Menteri Perdagangan Budi Santoso menegaskan kebijakan tersebut diambil sebagai bagian dari upaya pemerintah menjaga pasokan sekaligus stabilitas harga minyak goreng di tingkat konsumen. Dengan tidak lagi dialokasikan untuk bantuan pangan, distribusi Minyakita diharapkan semakin optimal dan menjangkau masyarakat secara lebih luas.

“Sekarang tidak ada lagi Minyakita untuk bantuan pangan. Semua akan didistribusikan ke pasar rakyat sehingga masyarakat mudah untuk mendapatkan Minyakita,” ujar Budi dalam konferensi pers di Jakarta, Senin (8/6/2026).

Menurutnya, pemerintah terus memperkuat koordinasi dengan berbagai pihak yang terlibat dalam rantai distribusi, mulai dari produsen, distributor, hingga badan usaha milik negara yang bergerak di sektor pangan. Langkah ini dilakukan agar pasokan Minyakita dapat tersalurkan secara merata ke berbagai daerah dan tidak mengalami hambatan di tingkat distribusi.

Dalam pelaksanaannya, Kementerian Perdagangan juga menggandeng Perum Bulog dan ID FOOD untuk memastikan kelancaran distribusi minyak goreng rakyat tersebut ke pasar-pasar tradisional maupun jaringan penjualan lainnya yang melayani masyarakat secara langsung.

Budi menjelaskan, kebijakan bantuan pangan ke depan akan lebih fleksibel dengan menyesuaikan kondisi pasar dan perkembangan harga berbagai komoditas pangan. Pemerintah tidak lagi terpaku pada satu jenis komoditas tertentu, melainkan akan mempertimbangkan produk yang sedang mengalami penurunan harga agar dapat diserap dan dimanfaatkan melalui program bantuan.

Ia mencontohkan, apabila harga telur ayam mengalami penurunan signifikan di tingkat peternak, pemerintah dapat mengalokasikan telur sebagai komoditas bantuan pangan. Langkah serupa juga dapat diterapkan pada komoditas lain seperti daging ayam yang harganya mengalami tekanan akibat kelebihan pasokan di pasar.

“Misalnya telur lagi turun bisa saja telur untuk bantuan pangan. Kemudian juga kerja sama dengan MBG. Tidak hanya telur, kebutuhan pokok lain yang harganya turun seperti ayam juga bisa diserap,” katanya.

Kebijakan tersebut juga menjadi bagian dari strategi pemerintah dalam menjaga keseimbangan pasar sekaligus melindungi produsen dari risiko anjloknya harga komoditas. Ketika harga suatu produk turun terlalu dalam dan merugikan petani maupun peternak, pemerintah dapat melakukan penyerapan melalui program bantuan sosial atau program konsumsi masyarakat yang didukung negara.

Salah satu instrumen yang kini dimanfaatkan adalah program Makan Bergizi Gratis (MBG).
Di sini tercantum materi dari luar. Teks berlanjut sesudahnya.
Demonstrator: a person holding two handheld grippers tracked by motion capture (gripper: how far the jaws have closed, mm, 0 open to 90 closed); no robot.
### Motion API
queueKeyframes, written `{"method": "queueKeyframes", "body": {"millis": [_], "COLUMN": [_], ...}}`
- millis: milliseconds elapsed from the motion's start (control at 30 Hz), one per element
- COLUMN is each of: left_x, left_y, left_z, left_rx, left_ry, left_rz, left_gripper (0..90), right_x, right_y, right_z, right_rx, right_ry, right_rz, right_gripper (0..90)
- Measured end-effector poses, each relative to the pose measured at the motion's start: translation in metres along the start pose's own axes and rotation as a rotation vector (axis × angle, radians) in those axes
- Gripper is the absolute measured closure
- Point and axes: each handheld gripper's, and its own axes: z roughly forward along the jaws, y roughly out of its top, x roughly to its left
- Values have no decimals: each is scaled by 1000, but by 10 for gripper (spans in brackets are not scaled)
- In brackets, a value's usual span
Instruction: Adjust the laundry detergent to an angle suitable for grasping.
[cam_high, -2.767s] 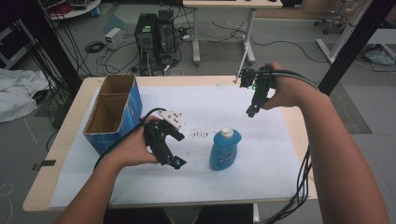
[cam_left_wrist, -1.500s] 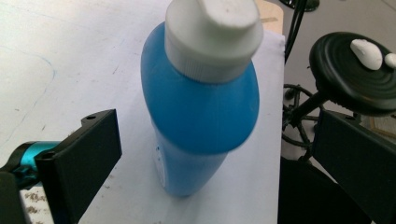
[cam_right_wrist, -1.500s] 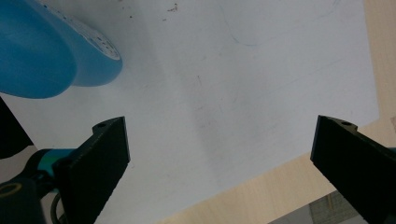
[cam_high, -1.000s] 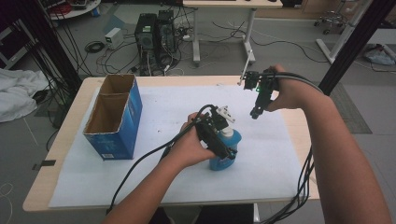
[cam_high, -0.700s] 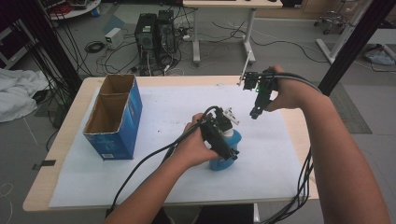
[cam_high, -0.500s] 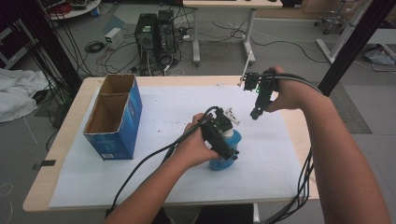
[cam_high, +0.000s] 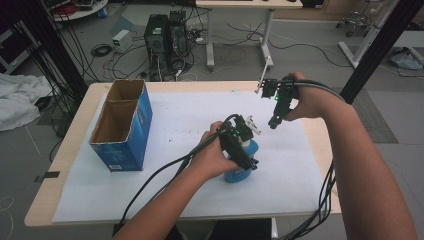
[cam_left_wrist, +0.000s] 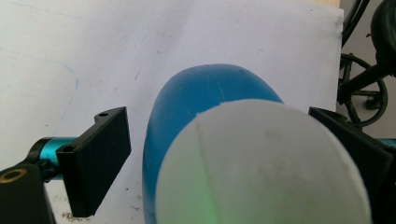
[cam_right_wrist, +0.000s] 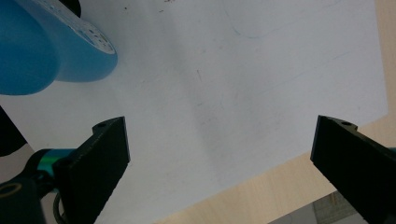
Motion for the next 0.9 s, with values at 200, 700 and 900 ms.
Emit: {"method": "queueKeyframes", "body": {"millis": [200,700,900], "left_x": [0,0,1], "left_y": [0,0,0], "left_z": [0,0,-1], "left_rx": [3,17,34], "left_ry": [14,42,47], "left_rz": [-1,1,11], "left_gripper": [106,160,186], "right_x": [0,0,0], "right_y": [1,0,2], "right_z": [0,1,2], "right_rx": [3,0,1], "right_ry": [-1,-1,1], "right_rz": [4,3,1], "right_gripper": [37,37,37]}}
Program tersebut dinilai mampu menjadi sarana efektif untuk menyerap berbagai komoditas pangan yang mengalami surplus produksi sehingga harga di tingkat produsen tetap terjaga.

Budi mengungkapkan, mekanisme tersebut sudah pernah diterapkan ketika harga telur sempat mengalami penurunan di bawah harga acuan. Saat itu pemerintah segera berkoordinasi dengan pelaksana program MBG agar telur dapat diserap oleh Satuan Pelayanan Pemenuhan Gizi (SPPG) di berbagai daerah.

“Telur yang harganya di bawah HET bisa diserap oleh SPPG di daerah setempat dan itu sudah dilakukan oleh MBG,” ujarnya.

Selain berupaya menjaga komoditas yang mengalami penurunan harga, pemerintah juga terus melakukan pengawasan terhadap bahan pokok yang harganya berada di atas harga acuan. Pengawasan dilakukan mulai dari tingkat produksi hingga distribusi guna mencegah terjadinya gangguan pasokan maupun praktik yang dapat memicu kenaikan harga secara tidak wajar.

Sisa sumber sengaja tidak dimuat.